▸ **Entries taken from a collection**:
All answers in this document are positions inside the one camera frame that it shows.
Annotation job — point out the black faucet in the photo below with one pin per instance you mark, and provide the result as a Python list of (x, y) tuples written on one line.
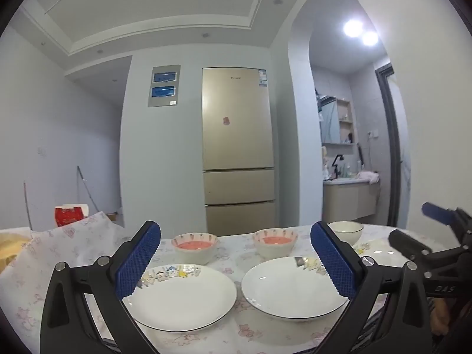
[(336, 166)]

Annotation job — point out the pink floral tablecloth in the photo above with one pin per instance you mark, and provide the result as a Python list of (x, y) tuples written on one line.
[(232, 250)]

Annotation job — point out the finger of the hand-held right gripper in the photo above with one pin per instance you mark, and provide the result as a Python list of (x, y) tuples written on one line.
[(405, 245), (437, 212)]

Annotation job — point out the cardboard box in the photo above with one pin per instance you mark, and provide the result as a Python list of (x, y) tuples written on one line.
[(113, 215)]

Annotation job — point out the grey wall electrical panel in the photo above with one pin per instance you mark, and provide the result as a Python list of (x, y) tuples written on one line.
[(164, 87)]

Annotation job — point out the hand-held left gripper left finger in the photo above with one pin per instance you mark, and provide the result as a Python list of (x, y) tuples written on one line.
[(138, 261)]

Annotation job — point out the cream figurine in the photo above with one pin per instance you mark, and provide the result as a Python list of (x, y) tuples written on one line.
[(324, 158)]

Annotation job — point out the pink carrot-print bowl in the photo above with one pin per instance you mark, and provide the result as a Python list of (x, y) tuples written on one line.
[(274, 249), (195, 252)]

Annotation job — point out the dark door frame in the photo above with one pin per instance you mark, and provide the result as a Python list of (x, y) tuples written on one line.
[(392, 136)]

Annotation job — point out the wooden wall shelf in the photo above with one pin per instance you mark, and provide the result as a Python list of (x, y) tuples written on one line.
[(346, 110)]

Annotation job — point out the pink towel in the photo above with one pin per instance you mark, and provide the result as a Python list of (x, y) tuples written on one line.
[(368, 176)]

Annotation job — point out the white wall switch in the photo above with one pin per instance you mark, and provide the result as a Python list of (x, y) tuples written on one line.
[(42, 151)]

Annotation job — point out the white wall socket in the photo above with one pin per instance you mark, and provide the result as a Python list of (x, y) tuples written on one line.
[(372, 132)]

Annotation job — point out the red white box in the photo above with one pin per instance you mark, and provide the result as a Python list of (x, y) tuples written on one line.
[(68, 215)]

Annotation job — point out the mirror cabinet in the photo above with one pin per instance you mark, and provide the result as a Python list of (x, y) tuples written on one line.
[(330, 121)]

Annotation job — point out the beige vanity cabinet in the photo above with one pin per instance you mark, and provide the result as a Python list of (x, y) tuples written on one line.
[(350, 199)]

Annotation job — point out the white bowl dark rim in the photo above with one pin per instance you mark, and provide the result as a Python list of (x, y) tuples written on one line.
[(346, 234)]

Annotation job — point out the thin broom stick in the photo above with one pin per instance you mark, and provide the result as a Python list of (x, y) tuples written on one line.
[(26, 202)]

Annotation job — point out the beige refrigerator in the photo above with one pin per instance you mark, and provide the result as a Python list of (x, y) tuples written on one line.
[(238, 136)]

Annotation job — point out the person's right hand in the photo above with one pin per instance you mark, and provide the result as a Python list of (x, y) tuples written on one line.
[(438, 319)]

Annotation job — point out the white plate cartoon print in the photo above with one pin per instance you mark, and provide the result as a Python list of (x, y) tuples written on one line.
[(184, 298), (287, 287)]

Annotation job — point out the bright ceiling spotlight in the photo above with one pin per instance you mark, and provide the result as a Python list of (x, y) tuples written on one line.
[(370, 38), (353, 27)]

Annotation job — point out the yellow bag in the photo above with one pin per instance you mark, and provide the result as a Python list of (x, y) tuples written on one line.
[(9, 249)]

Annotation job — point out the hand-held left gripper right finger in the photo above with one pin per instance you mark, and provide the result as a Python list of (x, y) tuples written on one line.
[(333, 265)]

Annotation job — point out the white bottle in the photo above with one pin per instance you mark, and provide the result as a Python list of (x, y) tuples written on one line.
[(348, 171)]

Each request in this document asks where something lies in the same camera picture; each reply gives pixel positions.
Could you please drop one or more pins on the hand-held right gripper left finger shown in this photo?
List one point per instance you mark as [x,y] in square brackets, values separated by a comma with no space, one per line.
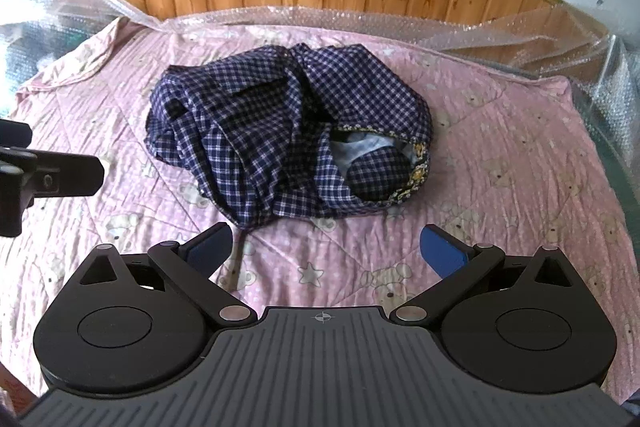
[210,249]

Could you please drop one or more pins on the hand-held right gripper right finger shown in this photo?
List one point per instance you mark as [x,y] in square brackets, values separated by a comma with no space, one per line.
[442,252]

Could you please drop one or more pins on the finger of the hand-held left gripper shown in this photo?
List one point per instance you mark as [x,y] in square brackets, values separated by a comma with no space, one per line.
[70,174]
[15,133]

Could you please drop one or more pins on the navy checked shirt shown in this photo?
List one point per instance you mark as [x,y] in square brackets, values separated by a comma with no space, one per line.
[280,117]

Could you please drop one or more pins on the pink bear print quilt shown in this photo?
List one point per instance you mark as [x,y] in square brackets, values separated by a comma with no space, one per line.
[500,187]

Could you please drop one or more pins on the clear bubble wrap sheet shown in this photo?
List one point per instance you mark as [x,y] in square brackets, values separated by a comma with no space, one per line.
[450,32]

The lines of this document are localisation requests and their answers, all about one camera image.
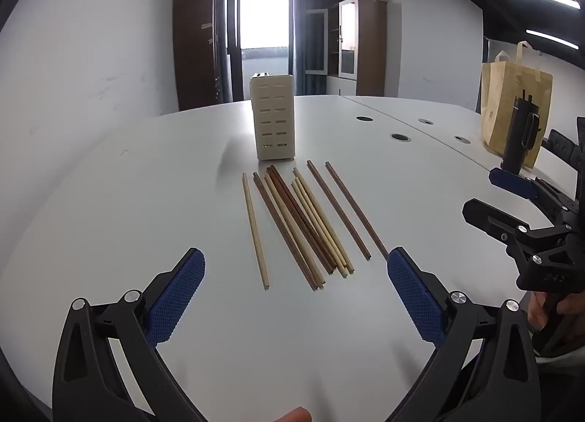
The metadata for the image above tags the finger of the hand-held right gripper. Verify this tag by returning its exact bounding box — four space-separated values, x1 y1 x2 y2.
463 198 574 267
488 130 585 228

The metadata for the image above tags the person's left hand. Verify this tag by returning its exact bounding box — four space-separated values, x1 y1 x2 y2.
267 407 314 422

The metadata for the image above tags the brown wooden cabinet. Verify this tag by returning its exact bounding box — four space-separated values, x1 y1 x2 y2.
173 0 221 112

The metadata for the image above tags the glass door cabinet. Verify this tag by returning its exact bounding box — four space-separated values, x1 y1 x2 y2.
305 0 387 96

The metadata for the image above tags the glass balcony door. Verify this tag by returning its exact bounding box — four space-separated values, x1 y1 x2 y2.
235 0 293 102

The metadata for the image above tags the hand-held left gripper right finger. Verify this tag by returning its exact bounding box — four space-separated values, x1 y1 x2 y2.
386 247 542 422

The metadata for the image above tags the dark grey curtain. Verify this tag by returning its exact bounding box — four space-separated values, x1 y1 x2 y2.
291 0 331 96
214 0 239 104

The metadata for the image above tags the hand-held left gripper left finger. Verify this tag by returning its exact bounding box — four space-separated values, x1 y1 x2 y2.
52 247 206 422

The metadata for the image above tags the person's right hand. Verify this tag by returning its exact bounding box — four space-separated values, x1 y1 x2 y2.
525 289 585 329

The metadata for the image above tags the black tumbler bottle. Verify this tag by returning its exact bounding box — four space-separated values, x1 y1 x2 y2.
500 93 543 176

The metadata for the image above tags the brown wooden chopstick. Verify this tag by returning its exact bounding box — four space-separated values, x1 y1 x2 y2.
306 159 372 261
325 161 390 259
267 166 333 274
271 164 339 269
252 171 319 291

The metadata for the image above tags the beige plastic utensil holder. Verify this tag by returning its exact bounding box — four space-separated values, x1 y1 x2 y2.
250 72 296 162

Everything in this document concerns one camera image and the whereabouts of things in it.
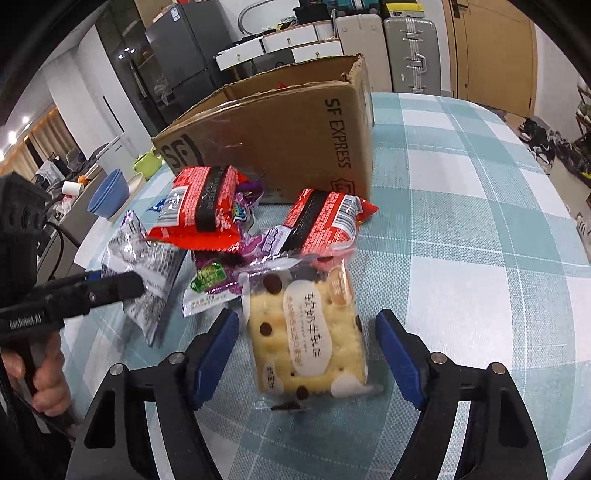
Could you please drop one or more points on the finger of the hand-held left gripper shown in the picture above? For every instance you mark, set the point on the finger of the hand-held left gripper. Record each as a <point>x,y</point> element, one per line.
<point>76,279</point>
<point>111,290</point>

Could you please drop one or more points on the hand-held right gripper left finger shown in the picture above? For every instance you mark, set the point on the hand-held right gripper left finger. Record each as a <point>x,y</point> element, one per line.
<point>214,355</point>

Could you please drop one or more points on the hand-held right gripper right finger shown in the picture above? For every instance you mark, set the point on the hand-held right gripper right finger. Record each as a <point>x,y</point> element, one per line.
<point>399,360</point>

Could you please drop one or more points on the white snack bag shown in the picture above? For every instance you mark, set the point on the white snack bag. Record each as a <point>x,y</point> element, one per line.
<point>154,258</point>

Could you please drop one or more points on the yellow cracker packet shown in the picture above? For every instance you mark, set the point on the yellow cracker packet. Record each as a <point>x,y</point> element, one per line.
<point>300,341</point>

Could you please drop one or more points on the brown cardboard box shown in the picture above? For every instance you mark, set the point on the brown cardboard box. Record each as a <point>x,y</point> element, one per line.
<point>286,138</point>

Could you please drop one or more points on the person's left hand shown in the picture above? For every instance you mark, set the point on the person's left hand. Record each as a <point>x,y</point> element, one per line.
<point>53,378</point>

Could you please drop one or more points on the white paper cup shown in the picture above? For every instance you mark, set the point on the white paper cup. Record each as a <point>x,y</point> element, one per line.
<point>71,188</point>

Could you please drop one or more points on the blue bowl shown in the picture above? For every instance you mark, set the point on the blue bowl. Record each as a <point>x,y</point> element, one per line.
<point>117,214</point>
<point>108,189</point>

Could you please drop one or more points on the blue snack packet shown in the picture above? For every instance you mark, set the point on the blue snack packet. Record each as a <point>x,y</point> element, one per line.
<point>157,206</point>

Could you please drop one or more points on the cream plate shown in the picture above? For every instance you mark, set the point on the cream plate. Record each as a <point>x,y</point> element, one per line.
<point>137,184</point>

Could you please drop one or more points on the purple snack packet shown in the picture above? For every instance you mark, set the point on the purple snack packet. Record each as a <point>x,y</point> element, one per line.
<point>258,244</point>

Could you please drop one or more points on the green mug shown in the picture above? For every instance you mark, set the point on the green mug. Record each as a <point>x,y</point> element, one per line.
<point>147,164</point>

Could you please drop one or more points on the red silver snack packet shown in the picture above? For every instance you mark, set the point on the red silver snack packet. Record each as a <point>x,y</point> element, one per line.
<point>189,177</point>

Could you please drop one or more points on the red noodle snack packet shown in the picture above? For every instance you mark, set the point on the red noodle snack packet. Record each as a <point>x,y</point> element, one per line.
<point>332,221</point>

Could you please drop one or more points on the dark glass cabinet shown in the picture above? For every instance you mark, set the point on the dark glass cabinet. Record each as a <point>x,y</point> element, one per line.
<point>124,69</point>

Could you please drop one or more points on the dark grey refrigerator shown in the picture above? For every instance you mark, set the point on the dark grey refrigerator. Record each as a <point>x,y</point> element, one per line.
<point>184,50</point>

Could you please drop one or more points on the rows of shoes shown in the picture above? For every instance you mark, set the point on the rows of shoes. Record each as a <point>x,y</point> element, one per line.
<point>540,138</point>

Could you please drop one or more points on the white dressing table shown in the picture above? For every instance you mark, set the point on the white dressing table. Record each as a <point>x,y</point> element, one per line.
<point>286,46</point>

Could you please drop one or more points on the arched mirror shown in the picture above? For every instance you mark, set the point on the arched mirror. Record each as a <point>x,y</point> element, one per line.
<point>244,16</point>

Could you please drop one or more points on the silver suitcase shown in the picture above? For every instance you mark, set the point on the silver suitcase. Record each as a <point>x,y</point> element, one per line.
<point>411,50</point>

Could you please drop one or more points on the cream suitcase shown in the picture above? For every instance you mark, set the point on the cream suitcase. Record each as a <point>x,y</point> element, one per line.
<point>362,50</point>

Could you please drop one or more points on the wooden shoe rack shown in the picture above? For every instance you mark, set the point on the wooden shoe rack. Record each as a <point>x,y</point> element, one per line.
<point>582,99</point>

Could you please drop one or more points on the wooden door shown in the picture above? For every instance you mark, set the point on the wooden door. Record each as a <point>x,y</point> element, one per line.
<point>489,50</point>

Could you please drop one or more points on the yellow white shoe box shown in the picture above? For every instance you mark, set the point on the yellow white shoe box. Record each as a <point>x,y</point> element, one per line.
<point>401,8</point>

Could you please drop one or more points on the teal suitcase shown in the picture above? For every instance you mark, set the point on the teal suitcase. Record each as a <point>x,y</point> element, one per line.
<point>344,3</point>

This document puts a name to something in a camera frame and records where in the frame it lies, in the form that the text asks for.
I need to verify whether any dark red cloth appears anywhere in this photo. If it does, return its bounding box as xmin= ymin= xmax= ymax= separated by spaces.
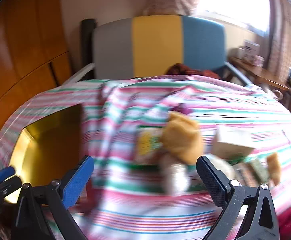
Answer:
xmin=165 ymin=64 xmax=221 ymax=80

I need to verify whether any grey bed rail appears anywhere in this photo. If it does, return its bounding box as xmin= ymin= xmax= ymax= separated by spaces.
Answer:
xmin=220 ymin=63 xmax=251 ymax=86

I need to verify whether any striped bed sheet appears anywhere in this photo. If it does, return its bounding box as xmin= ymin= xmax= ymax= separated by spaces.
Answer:
xmin=0 ymin=76 xmax=291 ymax=240

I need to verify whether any purple snack packet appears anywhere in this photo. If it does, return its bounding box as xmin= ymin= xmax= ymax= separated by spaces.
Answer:
xmin=177 ymin=104 xmax=194 ymax=116

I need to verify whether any white bed rail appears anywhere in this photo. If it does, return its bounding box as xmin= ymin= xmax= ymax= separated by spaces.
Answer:
xmin=62 ymin=63 xmax=96 ymax=85

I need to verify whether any green beige packet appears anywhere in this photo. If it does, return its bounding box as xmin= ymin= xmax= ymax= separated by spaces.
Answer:
xmin=235 ymin=157 xmax=269 ymax=183

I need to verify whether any white printed cardboard box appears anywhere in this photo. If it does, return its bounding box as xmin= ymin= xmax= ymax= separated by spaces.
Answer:
xmin=243 ymin=40 xmax=260 ymax=61

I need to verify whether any cream paper box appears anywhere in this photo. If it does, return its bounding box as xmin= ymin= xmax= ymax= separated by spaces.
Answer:
xmin=212 ymin=125 xmax=255 ymax=161

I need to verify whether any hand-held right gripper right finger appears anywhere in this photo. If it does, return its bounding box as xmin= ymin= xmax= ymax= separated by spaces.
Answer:
xmin=196 ymin=155 xmax=280 ymax=240

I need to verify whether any wooden desk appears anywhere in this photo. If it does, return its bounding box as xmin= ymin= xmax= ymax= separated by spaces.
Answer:
xmin=229 ymin=56 xmax=290 ymax=91

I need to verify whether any bright window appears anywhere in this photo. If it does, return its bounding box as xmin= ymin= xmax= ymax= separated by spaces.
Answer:
xmin=198 ymin=0 xmax=271 ymax=33

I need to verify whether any green yellow packet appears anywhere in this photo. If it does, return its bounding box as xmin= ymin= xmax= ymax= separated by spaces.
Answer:
xmin=135 ymin=126 xmax=168 ymax=165

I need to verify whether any maroon storage box gold interior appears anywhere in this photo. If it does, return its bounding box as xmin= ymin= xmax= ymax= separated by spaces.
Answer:
xmin=4 ymin=104 xmax=84 ymax=204

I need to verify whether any wooden wardrobe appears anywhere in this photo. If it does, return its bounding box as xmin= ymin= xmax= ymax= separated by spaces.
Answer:
xmin=0 ymin=0 xmax=73 ymax=157

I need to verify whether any grey yellow blue headboard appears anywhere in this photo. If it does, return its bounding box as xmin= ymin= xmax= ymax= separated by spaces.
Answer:
xmin=93 ymin=15 xmax=227 ymax=79

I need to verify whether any small yellow sponge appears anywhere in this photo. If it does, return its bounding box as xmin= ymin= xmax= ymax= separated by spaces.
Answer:
xmin=267 ymin=152 xmax=281 ymax=186

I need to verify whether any black upright post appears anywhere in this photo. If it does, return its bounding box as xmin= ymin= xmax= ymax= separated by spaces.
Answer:
xmin=81 ymin=19 xmax=97 ymax=73

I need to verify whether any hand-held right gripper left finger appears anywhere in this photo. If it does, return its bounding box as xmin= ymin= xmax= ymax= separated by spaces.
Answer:
xmin=15 ymin=155 xmax=95 ymax=240

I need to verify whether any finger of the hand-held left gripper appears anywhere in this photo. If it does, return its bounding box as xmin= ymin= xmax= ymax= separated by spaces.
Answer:
xmin=0 ymin=166 xmax=16 ymax=183
xmin=0 ymin=175 xmax=23 ymax=214

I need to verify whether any large yellow sponge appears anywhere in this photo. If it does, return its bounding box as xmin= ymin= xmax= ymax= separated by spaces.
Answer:
xmin=160 ymin=111 xmax=203 ymax=165

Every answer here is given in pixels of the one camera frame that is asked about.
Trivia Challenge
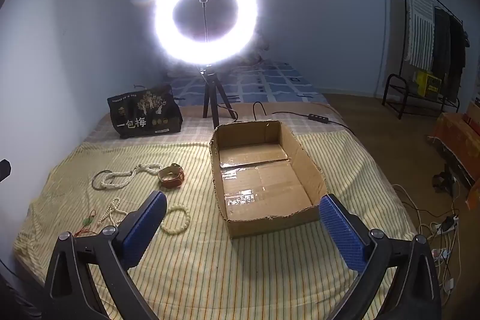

▸ **REQUIREMENT**:
The response must hold only the lines above from the line with "cream plate shown" through the line with "<point>147,164</point>", each copied exactly, both ends kept.

▸ **SOLUTION TO THIS PROBLEM**:
Could you please drop one or more points on the cream plate shown in the picture above? For every instance you mark, set the point on the cream plate. Record each as a <point>x,y</point> element, one per line.
<point>137,184</point>

Could you please drop one or more points on the purple snack packet shown in the picture above? For every instance you mark, set the point on the purple snack packet. Record each as a <point>x,y</point> element, one per line.
<point>258,244</point>

Could you please drop one or more points on the green mug shown in the picture above? For every instance you mark, set the point on the green mug. Record each as a <point>x,y</point> element, one per line.
<point>147,164</point>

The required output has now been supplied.